• What to produce:
Each line of the listing that contains the word "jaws" is to be copied.

• Information:
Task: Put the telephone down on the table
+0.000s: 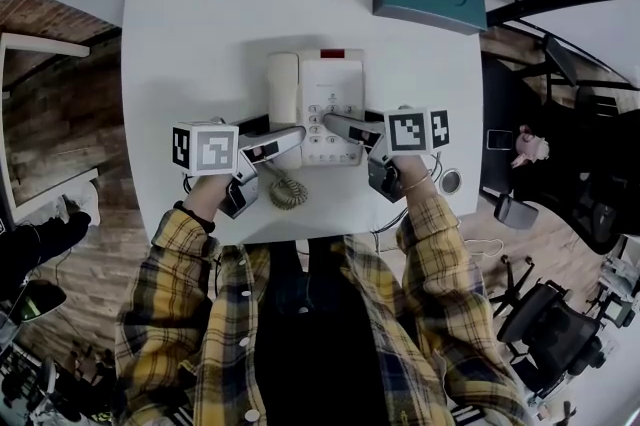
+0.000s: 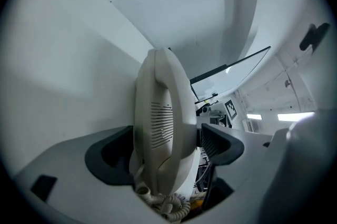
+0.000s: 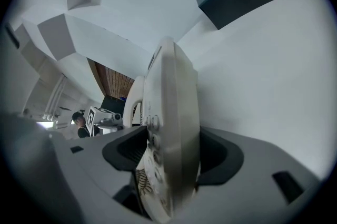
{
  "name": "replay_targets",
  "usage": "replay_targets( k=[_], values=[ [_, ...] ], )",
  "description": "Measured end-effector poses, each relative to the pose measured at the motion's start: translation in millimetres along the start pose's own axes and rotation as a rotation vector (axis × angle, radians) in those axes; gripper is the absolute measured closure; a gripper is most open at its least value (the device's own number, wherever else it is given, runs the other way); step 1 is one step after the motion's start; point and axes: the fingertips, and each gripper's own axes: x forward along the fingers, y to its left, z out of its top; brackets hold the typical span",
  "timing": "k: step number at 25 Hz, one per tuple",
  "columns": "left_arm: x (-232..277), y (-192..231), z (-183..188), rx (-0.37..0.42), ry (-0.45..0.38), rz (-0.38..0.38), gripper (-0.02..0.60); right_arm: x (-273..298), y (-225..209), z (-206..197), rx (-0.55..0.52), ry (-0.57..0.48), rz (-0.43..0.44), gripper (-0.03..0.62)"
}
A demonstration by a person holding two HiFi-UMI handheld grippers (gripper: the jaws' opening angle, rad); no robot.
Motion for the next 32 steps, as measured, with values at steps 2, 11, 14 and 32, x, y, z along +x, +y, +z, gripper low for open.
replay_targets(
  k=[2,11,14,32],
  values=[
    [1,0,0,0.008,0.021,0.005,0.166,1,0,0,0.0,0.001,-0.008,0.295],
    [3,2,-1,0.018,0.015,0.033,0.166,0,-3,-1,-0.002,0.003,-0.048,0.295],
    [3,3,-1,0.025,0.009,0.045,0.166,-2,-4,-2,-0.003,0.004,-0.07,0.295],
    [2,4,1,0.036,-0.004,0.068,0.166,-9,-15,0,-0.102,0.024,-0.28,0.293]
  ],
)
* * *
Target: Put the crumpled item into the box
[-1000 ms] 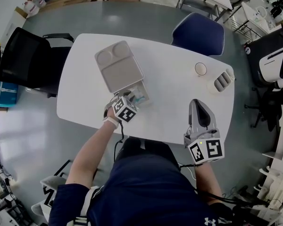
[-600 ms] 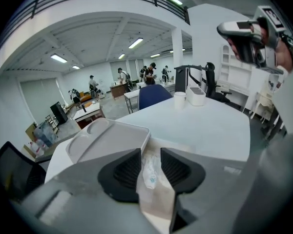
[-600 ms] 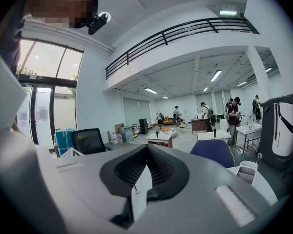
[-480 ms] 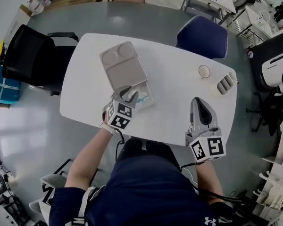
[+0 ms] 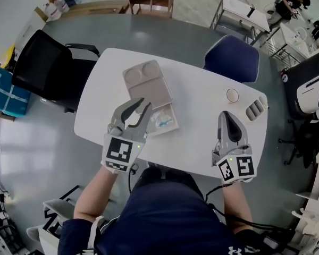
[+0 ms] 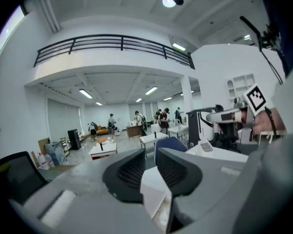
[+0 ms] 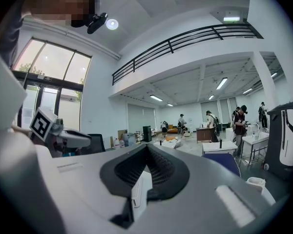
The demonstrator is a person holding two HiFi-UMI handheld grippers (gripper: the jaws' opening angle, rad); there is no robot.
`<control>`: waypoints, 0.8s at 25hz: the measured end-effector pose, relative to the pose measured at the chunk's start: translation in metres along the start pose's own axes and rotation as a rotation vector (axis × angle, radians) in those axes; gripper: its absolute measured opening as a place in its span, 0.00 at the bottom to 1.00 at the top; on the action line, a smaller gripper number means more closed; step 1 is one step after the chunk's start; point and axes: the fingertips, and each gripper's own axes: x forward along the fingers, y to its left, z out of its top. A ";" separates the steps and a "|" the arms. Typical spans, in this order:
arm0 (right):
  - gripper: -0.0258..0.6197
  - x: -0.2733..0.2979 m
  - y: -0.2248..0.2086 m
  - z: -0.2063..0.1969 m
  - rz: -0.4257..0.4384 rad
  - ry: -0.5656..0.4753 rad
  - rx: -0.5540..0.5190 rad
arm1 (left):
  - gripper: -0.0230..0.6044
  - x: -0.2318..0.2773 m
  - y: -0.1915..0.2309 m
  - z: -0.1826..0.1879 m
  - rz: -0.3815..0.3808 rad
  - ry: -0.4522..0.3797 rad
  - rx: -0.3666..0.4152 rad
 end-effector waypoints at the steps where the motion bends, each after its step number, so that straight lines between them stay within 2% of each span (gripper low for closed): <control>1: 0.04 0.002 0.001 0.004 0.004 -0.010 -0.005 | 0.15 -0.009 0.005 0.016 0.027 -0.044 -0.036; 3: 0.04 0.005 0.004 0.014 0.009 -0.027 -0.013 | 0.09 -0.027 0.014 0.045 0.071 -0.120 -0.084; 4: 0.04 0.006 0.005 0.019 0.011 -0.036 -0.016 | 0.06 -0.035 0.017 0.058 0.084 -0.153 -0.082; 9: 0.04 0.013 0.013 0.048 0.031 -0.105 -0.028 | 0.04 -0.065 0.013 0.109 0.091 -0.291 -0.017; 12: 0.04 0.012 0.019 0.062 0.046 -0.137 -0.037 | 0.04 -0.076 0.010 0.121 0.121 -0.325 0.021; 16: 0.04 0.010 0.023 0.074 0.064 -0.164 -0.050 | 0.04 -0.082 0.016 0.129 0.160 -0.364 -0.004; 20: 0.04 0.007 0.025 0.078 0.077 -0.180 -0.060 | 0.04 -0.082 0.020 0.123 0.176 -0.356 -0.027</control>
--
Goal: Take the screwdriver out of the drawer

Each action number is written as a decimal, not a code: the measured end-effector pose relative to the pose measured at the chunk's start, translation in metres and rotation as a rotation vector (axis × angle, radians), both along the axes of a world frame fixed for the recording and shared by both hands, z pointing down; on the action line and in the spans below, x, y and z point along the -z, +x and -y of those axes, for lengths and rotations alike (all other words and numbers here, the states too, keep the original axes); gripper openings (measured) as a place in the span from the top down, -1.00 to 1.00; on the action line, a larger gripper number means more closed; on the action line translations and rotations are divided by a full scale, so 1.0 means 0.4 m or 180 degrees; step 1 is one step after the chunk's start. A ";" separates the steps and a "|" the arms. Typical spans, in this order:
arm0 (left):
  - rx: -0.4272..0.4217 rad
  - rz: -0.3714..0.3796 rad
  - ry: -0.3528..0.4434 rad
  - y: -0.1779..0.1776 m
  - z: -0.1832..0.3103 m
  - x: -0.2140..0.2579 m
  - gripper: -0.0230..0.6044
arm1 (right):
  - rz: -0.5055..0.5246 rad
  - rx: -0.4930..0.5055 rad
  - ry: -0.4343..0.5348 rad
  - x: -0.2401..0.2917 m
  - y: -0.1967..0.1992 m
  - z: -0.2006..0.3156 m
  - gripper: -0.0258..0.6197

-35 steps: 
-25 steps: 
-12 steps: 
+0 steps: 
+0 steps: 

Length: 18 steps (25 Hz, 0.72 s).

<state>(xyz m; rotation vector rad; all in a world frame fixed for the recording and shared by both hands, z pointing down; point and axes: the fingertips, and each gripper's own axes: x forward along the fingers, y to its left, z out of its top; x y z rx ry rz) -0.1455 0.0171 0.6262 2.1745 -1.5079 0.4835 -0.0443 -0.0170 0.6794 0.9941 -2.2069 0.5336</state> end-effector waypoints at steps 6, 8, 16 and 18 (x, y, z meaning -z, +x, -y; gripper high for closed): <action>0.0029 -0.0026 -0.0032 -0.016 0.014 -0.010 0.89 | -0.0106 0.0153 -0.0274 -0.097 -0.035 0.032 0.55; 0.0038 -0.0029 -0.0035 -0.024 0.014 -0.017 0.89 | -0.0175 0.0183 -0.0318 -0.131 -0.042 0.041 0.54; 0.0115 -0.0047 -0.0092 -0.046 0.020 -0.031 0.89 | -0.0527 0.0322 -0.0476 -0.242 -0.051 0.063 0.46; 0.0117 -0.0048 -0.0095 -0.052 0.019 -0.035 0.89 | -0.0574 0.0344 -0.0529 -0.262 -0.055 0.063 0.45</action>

• Answer area:
A demonstration by a person holding two HiFi-UMI handheld grippers (gripper: the jaws' opening angle, rad); no robot.
The demonstrator is a person holding two HiFi-UMI handheld grippers (gripper: the jaws' opening angle, rad); there is no robot.

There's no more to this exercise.